Enhanced glycoprotein production in HEK-293 cells expressing pyruvate carboxylase.

机构信息

Département de Génie Chimique, École Polytechnique de Montréal, C.P. 6079, Succ. Centre-ville, Montréal, Québec, Canada.

出版信息

Metab Eng. 2011 Sep;13(5):499-507. doi: 10.1016/j.ymben.2011.05.004. Epub 2011 May 23.

Abstract

There is an imperative need for expression systems allowing the efficient and robust manufacturing of high quality glycoproteins. In the present work, HEK-293 cells stably expressing interferon-α2b were further engineered with the insertion of the yeast pyruvate carboxylase 2 gene. In batch cultures, marked reductions in lactate and ammonia production were observed compared to the parental cell clone. Although the maximum specific growth rate remained unchanged, the altered metabolism led to a 2-fold increase in maximum cell density and 33% increase in the integral of viable cell concentration and interferon production yield.

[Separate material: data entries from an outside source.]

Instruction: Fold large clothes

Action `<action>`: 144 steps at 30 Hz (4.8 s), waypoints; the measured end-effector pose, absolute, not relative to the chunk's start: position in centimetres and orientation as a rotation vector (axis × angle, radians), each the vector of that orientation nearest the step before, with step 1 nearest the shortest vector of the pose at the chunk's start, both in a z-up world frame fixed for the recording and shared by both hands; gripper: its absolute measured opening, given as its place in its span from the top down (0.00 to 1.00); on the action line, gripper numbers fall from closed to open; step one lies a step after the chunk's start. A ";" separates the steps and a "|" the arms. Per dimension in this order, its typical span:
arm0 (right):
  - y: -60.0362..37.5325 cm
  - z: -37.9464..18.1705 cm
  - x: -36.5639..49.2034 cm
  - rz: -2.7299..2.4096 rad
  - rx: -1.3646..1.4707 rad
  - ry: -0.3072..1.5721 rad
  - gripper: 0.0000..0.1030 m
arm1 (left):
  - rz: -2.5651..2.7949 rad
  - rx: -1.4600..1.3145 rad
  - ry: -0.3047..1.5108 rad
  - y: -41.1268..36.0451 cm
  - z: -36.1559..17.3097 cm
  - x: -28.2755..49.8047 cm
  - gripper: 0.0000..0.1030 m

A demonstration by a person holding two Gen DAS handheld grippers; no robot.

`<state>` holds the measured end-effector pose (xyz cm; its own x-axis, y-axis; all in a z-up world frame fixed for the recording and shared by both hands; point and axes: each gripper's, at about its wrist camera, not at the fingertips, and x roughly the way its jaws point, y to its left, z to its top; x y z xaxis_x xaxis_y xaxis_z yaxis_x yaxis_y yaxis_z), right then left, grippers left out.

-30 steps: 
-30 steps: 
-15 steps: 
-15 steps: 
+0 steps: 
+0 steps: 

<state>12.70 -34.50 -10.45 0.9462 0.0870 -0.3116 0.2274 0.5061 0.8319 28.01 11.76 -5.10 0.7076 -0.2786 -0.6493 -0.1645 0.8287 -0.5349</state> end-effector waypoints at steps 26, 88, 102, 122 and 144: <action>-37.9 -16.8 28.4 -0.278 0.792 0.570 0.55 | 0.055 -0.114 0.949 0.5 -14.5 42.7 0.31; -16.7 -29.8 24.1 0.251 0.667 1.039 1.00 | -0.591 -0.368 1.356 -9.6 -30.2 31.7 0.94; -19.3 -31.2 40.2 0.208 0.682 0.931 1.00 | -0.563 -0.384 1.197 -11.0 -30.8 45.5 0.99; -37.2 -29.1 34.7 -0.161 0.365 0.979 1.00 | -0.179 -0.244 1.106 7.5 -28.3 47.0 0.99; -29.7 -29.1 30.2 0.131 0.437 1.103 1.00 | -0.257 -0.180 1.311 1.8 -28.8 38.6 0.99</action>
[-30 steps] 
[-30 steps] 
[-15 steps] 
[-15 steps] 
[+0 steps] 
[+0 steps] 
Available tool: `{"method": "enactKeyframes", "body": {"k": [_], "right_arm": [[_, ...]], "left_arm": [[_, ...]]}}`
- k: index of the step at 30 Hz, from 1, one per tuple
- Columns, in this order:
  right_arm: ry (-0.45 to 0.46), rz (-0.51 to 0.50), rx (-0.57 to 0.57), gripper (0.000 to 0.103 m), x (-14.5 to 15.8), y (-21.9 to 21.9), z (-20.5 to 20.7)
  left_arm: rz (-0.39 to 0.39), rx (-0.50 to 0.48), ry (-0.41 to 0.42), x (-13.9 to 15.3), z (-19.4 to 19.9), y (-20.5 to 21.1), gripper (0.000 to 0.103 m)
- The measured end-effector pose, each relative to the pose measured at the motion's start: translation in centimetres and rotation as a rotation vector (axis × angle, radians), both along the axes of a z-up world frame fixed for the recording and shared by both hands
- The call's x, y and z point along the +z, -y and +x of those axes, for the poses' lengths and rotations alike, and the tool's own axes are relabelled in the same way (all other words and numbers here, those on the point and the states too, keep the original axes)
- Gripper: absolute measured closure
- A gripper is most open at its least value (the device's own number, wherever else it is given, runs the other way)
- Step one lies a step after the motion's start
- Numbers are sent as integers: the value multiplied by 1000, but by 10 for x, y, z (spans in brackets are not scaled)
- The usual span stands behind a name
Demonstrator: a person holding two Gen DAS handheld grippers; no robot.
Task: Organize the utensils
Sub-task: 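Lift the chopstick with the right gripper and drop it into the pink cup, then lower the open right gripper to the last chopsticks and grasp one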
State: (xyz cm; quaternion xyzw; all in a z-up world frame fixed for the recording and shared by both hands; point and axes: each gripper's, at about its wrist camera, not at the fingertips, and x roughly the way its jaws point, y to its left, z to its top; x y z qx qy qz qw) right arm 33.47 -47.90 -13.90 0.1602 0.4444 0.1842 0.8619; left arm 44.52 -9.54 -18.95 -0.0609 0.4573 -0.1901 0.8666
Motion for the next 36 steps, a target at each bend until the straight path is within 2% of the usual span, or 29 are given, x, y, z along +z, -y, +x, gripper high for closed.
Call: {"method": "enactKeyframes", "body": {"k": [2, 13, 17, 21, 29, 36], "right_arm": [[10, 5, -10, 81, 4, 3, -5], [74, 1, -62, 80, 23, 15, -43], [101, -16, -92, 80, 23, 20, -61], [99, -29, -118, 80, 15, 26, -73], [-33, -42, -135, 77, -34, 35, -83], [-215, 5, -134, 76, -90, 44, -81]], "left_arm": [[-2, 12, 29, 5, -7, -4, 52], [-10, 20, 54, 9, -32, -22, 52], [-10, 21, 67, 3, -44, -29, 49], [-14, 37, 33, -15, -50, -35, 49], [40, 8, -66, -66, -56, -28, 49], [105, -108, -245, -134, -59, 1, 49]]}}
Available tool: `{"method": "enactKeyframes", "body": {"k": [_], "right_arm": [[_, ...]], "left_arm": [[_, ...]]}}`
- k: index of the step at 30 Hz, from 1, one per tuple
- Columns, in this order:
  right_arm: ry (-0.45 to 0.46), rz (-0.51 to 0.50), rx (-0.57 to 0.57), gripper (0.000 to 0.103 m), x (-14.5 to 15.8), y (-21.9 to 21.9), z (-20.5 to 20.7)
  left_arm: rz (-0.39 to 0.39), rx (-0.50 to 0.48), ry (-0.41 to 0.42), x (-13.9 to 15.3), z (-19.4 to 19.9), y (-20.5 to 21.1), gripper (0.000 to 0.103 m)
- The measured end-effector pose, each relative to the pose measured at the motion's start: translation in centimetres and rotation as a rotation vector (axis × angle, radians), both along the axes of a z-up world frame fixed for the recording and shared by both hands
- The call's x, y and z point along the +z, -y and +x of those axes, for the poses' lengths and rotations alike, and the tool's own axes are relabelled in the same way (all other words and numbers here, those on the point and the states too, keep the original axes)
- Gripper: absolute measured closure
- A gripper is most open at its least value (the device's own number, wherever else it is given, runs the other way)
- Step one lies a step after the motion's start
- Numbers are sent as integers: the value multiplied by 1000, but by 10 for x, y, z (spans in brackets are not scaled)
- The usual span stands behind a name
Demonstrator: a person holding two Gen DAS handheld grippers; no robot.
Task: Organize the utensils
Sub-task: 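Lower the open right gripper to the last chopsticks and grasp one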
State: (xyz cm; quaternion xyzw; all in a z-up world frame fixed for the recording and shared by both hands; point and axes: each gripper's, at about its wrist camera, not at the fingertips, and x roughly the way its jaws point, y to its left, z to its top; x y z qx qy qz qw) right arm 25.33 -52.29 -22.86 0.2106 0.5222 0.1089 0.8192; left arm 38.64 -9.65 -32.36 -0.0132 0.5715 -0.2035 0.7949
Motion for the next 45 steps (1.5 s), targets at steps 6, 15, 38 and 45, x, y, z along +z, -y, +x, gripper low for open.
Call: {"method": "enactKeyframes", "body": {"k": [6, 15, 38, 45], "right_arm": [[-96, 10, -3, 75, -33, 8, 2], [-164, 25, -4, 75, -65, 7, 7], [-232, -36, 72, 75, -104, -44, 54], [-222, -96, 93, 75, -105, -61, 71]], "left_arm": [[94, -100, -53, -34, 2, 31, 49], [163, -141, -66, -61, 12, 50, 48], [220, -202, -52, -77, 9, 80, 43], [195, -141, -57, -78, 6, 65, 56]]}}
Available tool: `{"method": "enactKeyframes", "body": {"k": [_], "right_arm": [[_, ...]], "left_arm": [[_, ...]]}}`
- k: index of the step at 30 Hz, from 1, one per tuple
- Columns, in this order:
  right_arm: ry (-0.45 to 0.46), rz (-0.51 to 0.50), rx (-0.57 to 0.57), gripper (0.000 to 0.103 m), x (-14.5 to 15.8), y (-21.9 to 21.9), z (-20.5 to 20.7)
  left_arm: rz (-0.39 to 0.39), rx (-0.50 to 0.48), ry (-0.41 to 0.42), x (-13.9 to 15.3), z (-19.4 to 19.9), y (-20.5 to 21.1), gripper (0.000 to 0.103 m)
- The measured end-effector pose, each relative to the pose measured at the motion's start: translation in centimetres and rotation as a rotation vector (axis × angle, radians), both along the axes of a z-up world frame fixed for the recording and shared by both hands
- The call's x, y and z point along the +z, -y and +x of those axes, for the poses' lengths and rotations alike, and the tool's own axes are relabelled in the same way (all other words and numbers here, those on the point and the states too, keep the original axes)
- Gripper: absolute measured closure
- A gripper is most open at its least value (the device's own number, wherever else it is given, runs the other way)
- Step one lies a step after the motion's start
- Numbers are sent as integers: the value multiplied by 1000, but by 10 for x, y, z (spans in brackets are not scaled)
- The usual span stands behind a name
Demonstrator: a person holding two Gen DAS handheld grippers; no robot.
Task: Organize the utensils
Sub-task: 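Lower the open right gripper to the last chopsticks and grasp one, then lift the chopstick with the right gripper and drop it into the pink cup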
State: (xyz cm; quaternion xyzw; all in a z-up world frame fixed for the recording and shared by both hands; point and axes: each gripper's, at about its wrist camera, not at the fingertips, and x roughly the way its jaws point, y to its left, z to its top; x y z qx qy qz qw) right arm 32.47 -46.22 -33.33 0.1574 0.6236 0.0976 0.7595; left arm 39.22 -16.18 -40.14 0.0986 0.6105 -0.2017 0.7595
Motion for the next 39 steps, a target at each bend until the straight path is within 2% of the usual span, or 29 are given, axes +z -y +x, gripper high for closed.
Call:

The underlying metabolic changes were further investigated using various (13)C-labeled substrates and measuring the resulting lactate mass isotopomer distributions. Simultaneous metabolite and isotopomer balancing allowed the accurate determination of key intracellular fluxes. Such detailed and quantitative knowledge about the central carbon metabolism of the cells is instrumental to further support the development of high-yield fed-batch processes.

摘要

非常需要能够高效且稳健地生产高质量糖蛋白的表达系统。在本研究中,进一步对稳定表达干扰素-α2b 的 HEK-293 细胞进行工程改造,插入酵母丙酮酸羧化酶 2 基因。与亲本细胞克隆相比,在分批培养中观察到乳酸盐和氨的产生明显减少。尽管最大比生长速率保持不变,但改变的代谢导致最大细胞密度增加了 2 倍,活细胞浓度和干扰素产量的积分增加了 33%。使用各种 (13)C 标记的底物进一步研究了潜在的代谢变化,并测量了所得乳酸盐质量同位素分布。同时的代谢物和同位素平衡允许准确确定关键的细胞内通量。这种关于细胞中心碳代谢的详细和定量的知识对于进一步支持高产补料分批过程的发展至关重要。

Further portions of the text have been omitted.